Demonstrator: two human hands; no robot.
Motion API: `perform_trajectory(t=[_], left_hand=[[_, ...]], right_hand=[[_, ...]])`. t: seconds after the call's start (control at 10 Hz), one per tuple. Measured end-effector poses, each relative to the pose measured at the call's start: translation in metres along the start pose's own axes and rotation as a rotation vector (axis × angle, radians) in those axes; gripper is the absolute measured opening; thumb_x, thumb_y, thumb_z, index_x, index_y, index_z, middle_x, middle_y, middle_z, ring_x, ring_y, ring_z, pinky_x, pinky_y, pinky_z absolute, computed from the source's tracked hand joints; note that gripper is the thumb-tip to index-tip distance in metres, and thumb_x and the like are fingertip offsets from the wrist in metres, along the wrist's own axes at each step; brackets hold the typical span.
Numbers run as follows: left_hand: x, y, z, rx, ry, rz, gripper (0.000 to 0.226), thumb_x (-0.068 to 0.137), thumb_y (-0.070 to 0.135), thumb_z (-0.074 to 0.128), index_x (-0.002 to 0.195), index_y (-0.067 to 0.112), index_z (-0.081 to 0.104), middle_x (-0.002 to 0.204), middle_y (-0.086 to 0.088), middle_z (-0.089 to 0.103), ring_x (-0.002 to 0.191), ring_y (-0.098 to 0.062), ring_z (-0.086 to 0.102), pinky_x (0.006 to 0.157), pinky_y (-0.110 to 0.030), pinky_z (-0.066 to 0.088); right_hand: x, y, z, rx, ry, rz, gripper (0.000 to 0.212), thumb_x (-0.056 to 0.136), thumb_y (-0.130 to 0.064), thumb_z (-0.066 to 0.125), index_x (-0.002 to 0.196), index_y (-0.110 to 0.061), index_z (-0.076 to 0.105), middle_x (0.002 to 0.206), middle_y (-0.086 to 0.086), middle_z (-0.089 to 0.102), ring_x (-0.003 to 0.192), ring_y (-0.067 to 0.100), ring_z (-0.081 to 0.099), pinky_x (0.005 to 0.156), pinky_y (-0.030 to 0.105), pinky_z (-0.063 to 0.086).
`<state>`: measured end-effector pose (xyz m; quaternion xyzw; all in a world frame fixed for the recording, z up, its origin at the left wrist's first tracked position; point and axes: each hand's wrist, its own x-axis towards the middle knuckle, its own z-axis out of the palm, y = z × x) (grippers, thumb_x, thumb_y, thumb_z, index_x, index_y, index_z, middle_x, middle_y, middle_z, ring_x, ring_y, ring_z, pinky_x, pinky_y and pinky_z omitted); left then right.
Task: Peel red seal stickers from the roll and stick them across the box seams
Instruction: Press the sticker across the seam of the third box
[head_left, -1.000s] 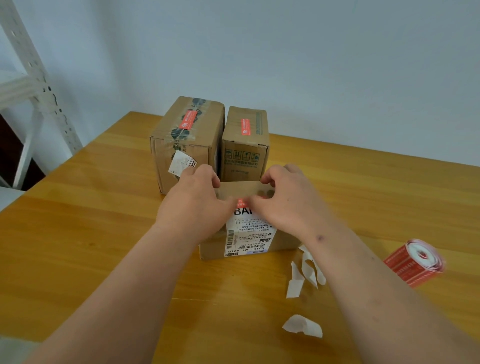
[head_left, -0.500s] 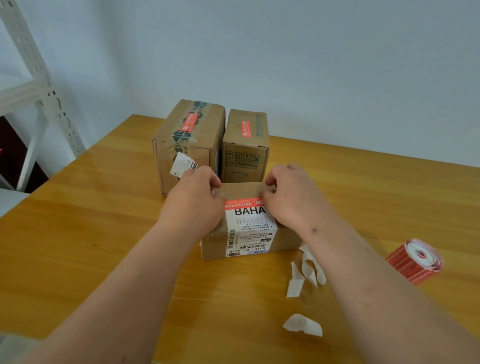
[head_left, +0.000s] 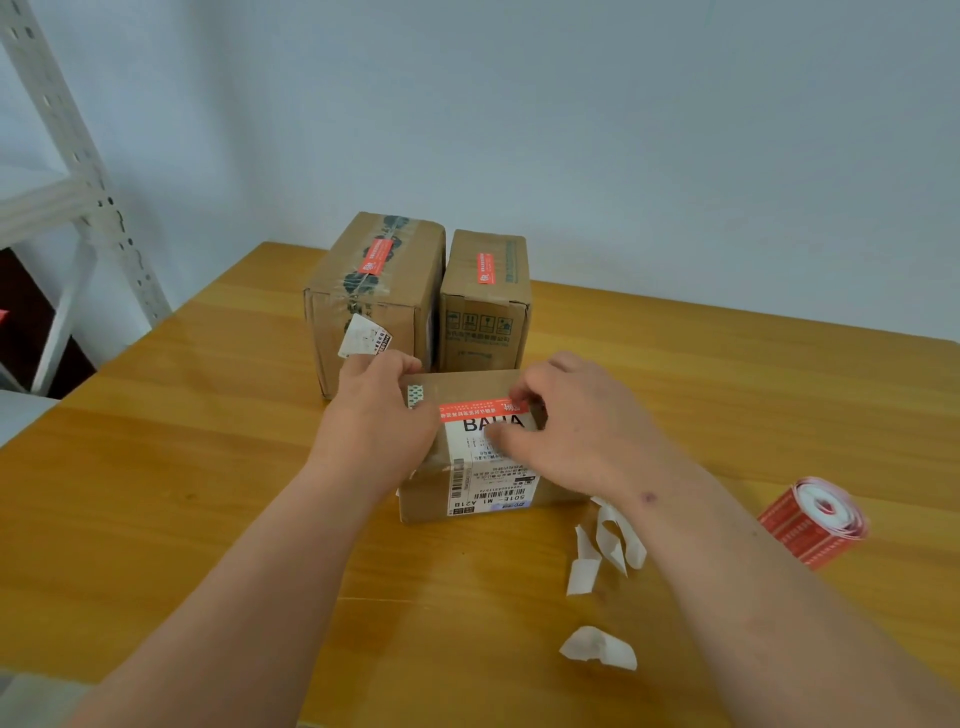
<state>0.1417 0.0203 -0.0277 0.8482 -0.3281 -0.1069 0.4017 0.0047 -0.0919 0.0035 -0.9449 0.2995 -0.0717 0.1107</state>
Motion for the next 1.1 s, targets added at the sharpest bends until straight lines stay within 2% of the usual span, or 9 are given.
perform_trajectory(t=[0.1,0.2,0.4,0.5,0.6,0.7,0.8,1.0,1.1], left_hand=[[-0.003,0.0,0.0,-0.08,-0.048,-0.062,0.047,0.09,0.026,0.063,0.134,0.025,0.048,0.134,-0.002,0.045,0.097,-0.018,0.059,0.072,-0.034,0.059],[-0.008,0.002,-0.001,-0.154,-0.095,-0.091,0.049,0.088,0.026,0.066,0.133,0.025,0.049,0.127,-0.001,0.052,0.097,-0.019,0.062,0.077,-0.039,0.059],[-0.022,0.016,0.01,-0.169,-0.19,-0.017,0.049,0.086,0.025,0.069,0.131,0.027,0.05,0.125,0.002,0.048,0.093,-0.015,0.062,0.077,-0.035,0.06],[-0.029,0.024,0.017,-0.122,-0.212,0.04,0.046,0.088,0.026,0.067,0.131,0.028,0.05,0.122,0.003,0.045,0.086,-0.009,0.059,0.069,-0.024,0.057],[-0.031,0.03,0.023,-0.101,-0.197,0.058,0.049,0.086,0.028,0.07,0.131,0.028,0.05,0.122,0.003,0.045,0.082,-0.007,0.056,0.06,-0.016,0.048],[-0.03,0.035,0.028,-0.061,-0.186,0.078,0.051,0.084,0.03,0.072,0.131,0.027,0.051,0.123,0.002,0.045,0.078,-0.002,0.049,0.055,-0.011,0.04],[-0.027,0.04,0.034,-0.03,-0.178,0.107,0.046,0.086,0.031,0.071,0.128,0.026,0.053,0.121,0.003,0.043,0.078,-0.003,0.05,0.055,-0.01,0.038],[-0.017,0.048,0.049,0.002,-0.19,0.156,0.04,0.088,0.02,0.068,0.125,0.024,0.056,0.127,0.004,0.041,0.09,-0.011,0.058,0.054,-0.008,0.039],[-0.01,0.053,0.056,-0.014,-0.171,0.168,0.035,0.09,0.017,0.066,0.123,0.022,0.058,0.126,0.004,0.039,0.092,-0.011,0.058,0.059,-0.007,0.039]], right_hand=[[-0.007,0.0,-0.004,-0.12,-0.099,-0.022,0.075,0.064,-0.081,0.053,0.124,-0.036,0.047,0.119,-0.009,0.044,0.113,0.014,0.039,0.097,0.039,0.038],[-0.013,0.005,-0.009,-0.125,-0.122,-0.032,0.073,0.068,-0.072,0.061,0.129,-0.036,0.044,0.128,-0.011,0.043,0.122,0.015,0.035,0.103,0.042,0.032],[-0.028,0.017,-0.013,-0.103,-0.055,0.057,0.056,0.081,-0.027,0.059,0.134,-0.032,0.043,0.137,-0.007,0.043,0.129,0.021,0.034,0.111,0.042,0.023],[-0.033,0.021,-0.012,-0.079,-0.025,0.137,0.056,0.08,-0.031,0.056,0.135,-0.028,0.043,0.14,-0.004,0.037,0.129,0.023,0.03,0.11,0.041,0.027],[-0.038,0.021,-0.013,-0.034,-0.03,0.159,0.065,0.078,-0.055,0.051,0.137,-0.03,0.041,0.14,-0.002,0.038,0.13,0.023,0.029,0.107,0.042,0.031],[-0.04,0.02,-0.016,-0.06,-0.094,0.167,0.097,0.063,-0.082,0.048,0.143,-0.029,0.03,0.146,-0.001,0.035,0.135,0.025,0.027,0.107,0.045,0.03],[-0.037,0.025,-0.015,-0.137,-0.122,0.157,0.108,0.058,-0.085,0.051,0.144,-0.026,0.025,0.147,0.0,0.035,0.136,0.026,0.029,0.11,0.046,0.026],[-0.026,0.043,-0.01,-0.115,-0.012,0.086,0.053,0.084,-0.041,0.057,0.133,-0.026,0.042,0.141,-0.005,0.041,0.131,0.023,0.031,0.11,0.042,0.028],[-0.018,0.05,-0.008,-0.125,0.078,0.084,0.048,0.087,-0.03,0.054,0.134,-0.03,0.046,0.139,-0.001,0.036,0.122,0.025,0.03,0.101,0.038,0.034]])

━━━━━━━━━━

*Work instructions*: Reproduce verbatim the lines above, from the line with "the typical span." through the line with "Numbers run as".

*Task answer*:
Motion API: `perform_trajectory(t=[_], left_hand=[[_, ...]], right_hand=[[_, ...]])`. t: seconds after the call's start (control at 10 Hz), one per tuple. Measured end-effector poses, each relative to the pose measured at the call's start: translation in metres along the start pose's own axes and rotation as a rotation vector (axis × angle, radians) in those axes; gripper is the absolute measured opening; thumb_x, thumb_y, thumb_z, index_x, index_y, index_z, middle_x, middle_y, middle_z, ring_x, ring_y, ring_z, pinky_x, pinky_y, pinky_z absolute, computed from the source's tracked hand joints; note that gripper is the thumb-tip to index-tip distance in metres, and thumb_x and the like are fingertip offsets from the wrist in metres, along the wrist's own axes at each step; brackets hold the typical span.
Numbers run as follows: left_hand: x, y, z, rx, ry, rz, gripper (0.000 to 0.226), thumb_x (-0.068 to 0.137), thumb_y (-0.070 to 0.135), thumb_z (-0.074 to 0.128), index_x (-0.002 to 0.195), index_y (-0.067 to 0.112), index_z (-0.081 to 0.104), middle_x (-0.002 to 0.204), middle_y (-0.086 to 0.088), middle_z (-0.089 to 0.103), ring_x (-0.002 to 0.191), ring_y (-0.098 to 0.062), ring_z (-0.086 to 0.102), pinky_x (0.006 to 0.157), pinky_y (-0.110 to 0.030), pinky_z (-0.066 to 0.088); right_hand: x, y, z, rx, ry, rz, gripper (0.000 to 0.212), thumb_x (-0.056 to 0.136), thumb_y (-0.130 to 0.064), thumb_z (-0.066 to 0.125), index_x (-0.002 to 0.196), index_y (-0.110 to 0.061), index_z (-0.076 to 0.105), middle_x (0.002 to 0.206), middle_y (-0.086 to 0.086), middle_z (-0.089 to 0.102), ring_x (-0.003 to 0.192), ring_y (-0.067 to 0.100), ring_z (-0.081 to 0.099), pinky_x (0.005 to 0.156), pinky_y (-0.030 to 0.105), pinky_z (-0.063 to 0.086).

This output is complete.